_EXERCISE PROMPT_
With the line that contains "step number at" as the final line, return every line from the start of the data below exactly.

─── COLLECTED MATERIAL ───

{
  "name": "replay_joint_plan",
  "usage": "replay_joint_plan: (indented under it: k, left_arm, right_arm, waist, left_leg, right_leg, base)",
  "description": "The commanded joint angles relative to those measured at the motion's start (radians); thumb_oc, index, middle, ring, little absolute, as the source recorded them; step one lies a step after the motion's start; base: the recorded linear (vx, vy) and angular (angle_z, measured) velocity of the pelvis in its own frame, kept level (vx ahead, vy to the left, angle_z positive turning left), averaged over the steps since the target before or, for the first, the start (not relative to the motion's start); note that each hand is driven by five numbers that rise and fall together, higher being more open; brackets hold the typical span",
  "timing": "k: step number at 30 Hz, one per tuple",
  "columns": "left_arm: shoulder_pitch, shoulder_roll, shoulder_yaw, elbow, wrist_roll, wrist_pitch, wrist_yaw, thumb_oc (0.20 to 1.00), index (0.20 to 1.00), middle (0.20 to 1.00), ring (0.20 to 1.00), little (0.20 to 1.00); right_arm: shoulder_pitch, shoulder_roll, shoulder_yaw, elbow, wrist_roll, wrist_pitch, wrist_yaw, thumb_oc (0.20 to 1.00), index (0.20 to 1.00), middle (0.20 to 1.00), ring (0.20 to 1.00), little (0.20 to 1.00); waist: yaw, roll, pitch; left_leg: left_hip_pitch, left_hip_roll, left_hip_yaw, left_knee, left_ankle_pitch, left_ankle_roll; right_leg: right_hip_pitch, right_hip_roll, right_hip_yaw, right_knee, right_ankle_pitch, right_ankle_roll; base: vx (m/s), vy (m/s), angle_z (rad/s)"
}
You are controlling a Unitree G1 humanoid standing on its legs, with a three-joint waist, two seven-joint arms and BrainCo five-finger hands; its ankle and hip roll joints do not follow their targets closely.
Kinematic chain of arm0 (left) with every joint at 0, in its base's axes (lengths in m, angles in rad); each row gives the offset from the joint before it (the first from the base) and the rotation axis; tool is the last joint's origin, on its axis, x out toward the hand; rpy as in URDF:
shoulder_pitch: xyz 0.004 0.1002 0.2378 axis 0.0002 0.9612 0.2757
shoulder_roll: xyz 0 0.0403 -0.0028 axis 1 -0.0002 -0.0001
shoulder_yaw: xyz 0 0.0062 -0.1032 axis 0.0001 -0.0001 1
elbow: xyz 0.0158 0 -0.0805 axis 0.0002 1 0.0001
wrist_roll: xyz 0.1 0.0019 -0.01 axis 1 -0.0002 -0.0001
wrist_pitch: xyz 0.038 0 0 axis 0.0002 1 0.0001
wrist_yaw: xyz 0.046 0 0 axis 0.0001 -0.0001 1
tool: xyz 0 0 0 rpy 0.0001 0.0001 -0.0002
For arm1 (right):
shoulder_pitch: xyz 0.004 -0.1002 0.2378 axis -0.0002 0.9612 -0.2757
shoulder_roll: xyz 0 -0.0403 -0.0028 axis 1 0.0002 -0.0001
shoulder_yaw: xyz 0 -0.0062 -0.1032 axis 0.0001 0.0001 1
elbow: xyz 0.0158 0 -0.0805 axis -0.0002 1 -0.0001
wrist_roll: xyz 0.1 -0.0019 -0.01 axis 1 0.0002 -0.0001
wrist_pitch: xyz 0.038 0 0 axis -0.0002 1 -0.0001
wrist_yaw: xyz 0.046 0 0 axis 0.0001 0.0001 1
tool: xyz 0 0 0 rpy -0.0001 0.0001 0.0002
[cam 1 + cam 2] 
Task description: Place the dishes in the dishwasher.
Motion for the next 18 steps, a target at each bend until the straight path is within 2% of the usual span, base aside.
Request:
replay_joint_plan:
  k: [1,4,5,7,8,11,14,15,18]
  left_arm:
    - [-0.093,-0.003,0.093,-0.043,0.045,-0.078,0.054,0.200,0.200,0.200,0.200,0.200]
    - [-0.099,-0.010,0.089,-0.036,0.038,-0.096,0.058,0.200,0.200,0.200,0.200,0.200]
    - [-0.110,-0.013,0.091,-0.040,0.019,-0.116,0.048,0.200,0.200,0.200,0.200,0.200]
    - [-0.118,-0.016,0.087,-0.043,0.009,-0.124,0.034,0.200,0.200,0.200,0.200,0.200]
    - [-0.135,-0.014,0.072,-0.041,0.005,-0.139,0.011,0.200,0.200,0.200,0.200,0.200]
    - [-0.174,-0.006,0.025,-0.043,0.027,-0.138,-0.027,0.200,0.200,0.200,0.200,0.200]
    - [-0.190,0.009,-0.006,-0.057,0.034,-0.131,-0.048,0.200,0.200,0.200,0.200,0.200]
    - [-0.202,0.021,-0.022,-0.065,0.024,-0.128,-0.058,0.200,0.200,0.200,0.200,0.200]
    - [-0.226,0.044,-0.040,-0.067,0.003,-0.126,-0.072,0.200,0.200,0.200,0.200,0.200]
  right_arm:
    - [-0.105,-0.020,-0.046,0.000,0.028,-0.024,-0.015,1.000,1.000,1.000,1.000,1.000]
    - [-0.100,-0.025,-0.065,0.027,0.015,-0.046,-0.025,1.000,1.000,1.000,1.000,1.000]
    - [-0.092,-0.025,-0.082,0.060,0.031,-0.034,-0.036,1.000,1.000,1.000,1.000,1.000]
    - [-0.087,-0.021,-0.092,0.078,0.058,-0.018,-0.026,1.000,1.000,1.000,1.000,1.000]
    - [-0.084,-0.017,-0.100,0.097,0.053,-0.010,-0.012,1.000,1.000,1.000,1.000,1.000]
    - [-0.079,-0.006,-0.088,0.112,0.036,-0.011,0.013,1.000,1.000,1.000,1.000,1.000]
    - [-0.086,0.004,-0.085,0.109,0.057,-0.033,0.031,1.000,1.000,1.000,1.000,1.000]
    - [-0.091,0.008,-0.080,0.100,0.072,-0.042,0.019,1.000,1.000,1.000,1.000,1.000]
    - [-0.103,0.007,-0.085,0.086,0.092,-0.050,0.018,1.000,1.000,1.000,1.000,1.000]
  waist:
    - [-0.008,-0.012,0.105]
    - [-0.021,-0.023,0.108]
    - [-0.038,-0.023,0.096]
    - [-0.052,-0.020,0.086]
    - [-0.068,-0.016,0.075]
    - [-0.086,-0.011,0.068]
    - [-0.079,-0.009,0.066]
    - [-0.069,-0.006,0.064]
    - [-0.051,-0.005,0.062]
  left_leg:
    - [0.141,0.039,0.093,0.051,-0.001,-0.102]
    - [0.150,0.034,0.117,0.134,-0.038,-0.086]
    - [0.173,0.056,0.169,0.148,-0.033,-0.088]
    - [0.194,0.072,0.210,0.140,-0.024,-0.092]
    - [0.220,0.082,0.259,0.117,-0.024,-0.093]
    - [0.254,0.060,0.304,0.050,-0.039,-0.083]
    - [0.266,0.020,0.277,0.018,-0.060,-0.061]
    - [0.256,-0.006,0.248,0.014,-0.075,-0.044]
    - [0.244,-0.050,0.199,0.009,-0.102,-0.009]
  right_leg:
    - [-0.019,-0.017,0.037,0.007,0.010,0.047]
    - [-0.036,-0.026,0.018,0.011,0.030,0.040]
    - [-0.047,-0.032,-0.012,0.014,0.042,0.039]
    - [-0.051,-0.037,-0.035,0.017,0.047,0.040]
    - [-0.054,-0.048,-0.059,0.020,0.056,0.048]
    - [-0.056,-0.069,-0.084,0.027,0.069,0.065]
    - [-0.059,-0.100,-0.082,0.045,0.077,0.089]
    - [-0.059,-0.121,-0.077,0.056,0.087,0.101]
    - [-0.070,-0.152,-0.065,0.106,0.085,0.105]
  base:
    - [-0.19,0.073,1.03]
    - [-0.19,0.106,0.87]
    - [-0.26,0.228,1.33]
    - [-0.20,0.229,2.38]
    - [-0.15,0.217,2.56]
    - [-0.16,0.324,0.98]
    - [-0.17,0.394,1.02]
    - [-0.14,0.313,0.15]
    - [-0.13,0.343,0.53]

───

_ANSWER BOX_
{
  "name": "replay_joint_plan",
  "usage": "replay_joint_plan: (indented under it: k, left_arm, right_arm, waist, left_leg, right_leg, base)",
  "description": "The commanded joint angles relative to those measured at the motion's start (radians); thumb_oc, index, middle, ring, little absolute, as the source recorded them; step one lies a step after the motion's start; base: the recorded linear (vx, vy) and angular (angle_z, measured) velocity of the pelvis in its own frame, kept level (vx ahead, vy to the left, angle_z positive turning left), averaged over the steps since the target before or, for the first, the start (not relative to the motion's start); note that each hand is driven by five numbers that rise and fall together, higher being more open; brackets hold the typical span",
  "timing": "k: step number at 30 Hz, one per tuple",

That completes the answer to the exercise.